WHAT THE TASK ASKS: Pull out every line below holding the word "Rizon".

(Stored records)
=== Begin Enclosure ===

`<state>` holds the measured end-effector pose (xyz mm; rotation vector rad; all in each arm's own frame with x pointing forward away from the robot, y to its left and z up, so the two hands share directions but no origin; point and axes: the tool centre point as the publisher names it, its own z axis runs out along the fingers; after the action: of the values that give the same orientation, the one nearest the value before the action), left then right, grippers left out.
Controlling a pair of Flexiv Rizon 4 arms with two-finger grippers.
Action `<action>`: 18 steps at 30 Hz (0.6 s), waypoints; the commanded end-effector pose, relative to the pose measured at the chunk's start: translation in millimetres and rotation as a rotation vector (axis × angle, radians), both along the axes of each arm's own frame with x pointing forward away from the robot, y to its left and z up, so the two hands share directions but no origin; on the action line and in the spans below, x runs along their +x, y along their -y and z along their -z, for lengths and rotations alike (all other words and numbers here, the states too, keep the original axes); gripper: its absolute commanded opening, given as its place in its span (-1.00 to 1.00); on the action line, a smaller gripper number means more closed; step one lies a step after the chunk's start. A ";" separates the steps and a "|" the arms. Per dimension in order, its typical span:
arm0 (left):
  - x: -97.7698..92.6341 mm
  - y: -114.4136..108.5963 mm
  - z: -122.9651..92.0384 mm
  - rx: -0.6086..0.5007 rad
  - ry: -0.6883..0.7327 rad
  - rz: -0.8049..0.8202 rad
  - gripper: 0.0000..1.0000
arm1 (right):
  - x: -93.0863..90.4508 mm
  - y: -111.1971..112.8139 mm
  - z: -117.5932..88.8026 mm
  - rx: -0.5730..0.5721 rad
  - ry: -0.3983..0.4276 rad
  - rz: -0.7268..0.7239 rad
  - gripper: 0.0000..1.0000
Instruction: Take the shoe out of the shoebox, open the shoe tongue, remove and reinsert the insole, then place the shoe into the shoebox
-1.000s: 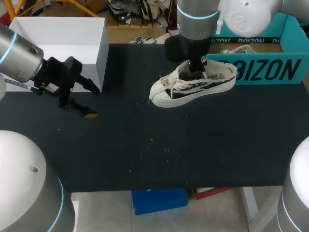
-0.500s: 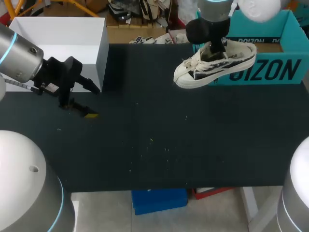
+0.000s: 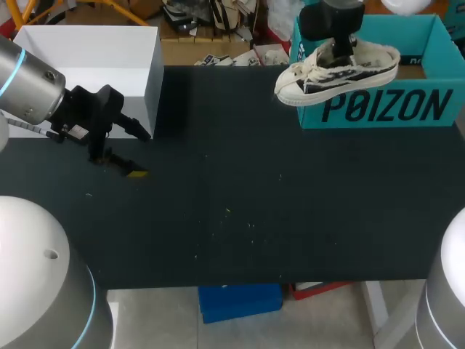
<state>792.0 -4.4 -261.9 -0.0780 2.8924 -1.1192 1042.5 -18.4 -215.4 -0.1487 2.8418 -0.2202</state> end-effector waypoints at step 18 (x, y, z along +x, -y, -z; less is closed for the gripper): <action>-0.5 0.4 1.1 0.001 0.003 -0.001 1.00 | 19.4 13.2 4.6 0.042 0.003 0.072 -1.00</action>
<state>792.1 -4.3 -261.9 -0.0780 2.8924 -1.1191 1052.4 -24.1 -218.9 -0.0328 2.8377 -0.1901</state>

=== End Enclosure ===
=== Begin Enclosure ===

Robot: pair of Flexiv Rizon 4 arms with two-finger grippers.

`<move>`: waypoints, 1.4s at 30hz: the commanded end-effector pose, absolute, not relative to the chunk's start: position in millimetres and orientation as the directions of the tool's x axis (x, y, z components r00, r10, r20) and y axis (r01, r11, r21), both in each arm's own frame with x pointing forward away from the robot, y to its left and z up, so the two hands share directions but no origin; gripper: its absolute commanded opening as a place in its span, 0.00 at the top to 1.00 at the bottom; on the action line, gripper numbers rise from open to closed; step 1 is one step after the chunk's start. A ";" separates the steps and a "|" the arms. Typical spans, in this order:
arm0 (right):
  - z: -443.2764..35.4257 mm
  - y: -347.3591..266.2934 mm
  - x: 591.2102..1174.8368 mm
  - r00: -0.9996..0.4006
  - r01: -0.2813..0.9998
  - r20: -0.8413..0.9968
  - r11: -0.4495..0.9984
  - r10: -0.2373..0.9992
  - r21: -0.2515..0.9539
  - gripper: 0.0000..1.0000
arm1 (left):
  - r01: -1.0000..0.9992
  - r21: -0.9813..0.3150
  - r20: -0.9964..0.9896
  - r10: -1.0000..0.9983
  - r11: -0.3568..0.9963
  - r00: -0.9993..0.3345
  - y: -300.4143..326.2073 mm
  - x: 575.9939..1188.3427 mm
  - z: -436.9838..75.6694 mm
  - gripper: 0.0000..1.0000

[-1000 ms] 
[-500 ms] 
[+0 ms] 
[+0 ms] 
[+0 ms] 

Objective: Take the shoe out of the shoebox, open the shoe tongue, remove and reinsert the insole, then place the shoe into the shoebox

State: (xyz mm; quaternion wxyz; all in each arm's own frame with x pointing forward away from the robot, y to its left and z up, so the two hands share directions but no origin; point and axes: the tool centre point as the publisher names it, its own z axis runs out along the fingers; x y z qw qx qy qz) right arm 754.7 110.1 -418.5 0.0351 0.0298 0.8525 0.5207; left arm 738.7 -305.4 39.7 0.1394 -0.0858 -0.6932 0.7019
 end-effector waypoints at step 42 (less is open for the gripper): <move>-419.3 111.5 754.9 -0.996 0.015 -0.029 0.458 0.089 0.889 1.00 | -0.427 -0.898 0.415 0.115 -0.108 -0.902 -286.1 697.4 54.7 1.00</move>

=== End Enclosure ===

RESPONSE TO THIS TASK:
Controlling a pair of Flexiv Rizon 4 arms with two-finger grippers.
Robot: pair of Flexiv Rizon 4 arms with two-finger grippers.

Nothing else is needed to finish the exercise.